[[ Source records open ]]

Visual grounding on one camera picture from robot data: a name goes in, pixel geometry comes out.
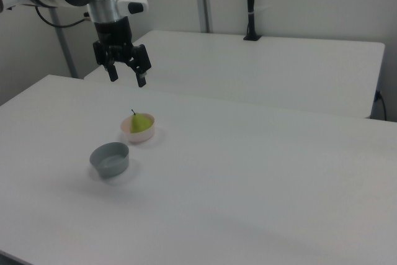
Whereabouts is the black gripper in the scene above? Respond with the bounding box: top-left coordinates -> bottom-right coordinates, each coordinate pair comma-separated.
92,16 -> 153,88

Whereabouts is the green pear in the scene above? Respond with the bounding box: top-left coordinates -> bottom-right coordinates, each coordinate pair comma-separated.
129,109 -> 153,134

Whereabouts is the pink bowl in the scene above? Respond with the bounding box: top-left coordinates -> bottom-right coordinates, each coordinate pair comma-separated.
120,112 -> 156,145

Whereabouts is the grey bowl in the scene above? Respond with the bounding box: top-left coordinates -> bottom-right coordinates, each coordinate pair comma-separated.
89,141 -> 130,179

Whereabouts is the white side table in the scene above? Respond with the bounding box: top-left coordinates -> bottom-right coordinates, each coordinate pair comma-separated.
83,30 -> 386,119

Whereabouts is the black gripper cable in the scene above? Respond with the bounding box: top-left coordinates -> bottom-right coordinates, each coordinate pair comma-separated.
35,6 -> 91,29

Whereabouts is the white cable tie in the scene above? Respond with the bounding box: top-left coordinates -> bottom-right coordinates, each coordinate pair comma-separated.
248,4 -> 271,17

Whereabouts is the black power cable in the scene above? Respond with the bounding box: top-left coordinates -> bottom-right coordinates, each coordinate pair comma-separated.
373,90 -> 388,121

[[ Source records closed ]]

Exactly reproduce the lines of the data above that run from the line containing "Whereabouts is the white cable" through the final one.

Whereabouts is the white cable tie in the scene above? Respond with the bounding box: top-left coordinates -> bottom-right coordinates, each coordinate pair comma-separated.
248,4 -> 271,17

Whereabouts is the black power cable in the scene above? Respond with the bounding box: top-left coordinates -> bottom-right coordinates, each coordinate pair comma-separated.
373,90 -> 388,121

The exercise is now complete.